Quick Hits: Older Adults Want To Take Fewer Drugs, Talk Therapy Side Effects & More

Quick Hits: Transvaginal Mesh Pulled, New Weight Loss Drug & More

Two out of three older adults would like to decrease the number of medications they are taking, according to a new survey. Also, nine out of 10 of them would stop taking one or more medicines if their doctor told them it was okay. Researchers based their findings on results from the National Health and Aging Trends Study, which includes adults 65 and older. Almost 50% of seniors take five or more medications. Taking many medications simultaneously, commonly known as polypharmacy, can lead to an increased risk of side effects and drug interactions. The survey also showed that those with chronic medical conditions were more likely to want to cut back on the number of drugs they take. The researchers said the results indicate that doctors should be comfortable bringing up the idea of deprescribing with senior patients. Posted October 15, 2018. Via JAMA Internal Medicine.

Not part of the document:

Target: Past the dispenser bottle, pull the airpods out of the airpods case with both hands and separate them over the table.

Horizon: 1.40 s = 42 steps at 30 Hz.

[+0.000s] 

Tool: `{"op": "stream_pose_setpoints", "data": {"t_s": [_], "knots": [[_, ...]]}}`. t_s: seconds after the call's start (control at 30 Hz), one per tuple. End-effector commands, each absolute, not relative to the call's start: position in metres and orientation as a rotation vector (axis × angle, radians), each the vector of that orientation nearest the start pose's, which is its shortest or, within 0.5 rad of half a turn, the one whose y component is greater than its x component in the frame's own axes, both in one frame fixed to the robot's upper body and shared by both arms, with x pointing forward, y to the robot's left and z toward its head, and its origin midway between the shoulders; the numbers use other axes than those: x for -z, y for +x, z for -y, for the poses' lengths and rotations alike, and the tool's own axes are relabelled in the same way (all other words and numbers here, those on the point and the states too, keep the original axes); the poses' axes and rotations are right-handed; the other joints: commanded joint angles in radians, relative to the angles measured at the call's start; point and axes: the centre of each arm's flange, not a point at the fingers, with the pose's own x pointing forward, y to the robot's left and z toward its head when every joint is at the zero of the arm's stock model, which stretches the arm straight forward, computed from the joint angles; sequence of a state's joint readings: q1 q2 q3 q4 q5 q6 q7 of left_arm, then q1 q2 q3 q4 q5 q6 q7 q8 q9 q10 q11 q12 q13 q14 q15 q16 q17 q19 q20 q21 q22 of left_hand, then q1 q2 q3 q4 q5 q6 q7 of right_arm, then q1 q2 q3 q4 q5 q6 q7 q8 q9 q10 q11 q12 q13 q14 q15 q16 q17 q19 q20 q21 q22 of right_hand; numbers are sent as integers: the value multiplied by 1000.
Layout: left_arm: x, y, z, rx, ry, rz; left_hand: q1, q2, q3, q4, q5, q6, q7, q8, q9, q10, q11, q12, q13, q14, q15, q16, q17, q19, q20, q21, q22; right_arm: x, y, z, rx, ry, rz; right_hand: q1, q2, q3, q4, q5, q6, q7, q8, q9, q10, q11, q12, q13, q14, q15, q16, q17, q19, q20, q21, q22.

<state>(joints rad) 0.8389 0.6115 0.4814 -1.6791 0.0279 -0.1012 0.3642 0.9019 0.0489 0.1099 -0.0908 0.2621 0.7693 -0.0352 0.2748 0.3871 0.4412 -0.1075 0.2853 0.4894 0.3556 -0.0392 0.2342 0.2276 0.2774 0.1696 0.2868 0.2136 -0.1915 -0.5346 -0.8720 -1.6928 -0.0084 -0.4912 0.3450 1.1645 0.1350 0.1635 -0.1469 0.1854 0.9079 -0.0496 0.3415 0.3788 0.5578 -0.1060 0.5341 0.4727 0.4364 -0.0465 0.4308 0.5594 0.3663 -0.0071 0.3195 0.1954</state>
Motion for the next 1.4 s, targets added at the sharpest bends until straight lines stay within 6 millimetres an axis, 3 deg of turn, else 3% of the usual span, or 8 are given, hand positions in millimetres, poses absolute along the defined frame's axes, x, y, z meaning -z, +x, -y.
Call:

Cognitive behavioral therapy (CBT), one of the most popular treatments for various kinds of mental illnesses, is not without unwanted effects, according to a new study. These unwanted effects include distress, strains in relations with family, feelings of guilt and shame and intense emotions. Researchers interviewed 100 therapists and asked them to think about a client they had seen for at least 10 sessions. The therapists were then asked if the client had experienced any of 17 unwanted effects from therapy. Based on the interviews, researchers say about 40% of those undergoing CBT experience at least one unwanted event. They added that the unwanted effects may be an inevitable part of dealing with difficult thoughts and events. Posted October 7, 2018. Via Cognitive Therapy and Research.

Drugmakers would be required to disclose the price of a medication in television drug ads under a new proposal from the Trump administration. The proposed rule would mandate that the ad mention the wholesale or list price for a typical course of treatment, or a 30-day supply if the drug is a long-term medication. This is the price of a drug before insurance coverage picks up at least part of the cost. The administration is pushing the requirement as part of an effort to increase price transparency of drugs. Medications with a list price of less than $35 per month would be exempt from the price disclosure requirement. The top 10 most advertised drugs on television have list prices ranging from $535 to $11,000 per month, according to the Department of Health and Human Services (HHS). Posted October 15, 2018. Via Centers for Medicare and Medicaid Services.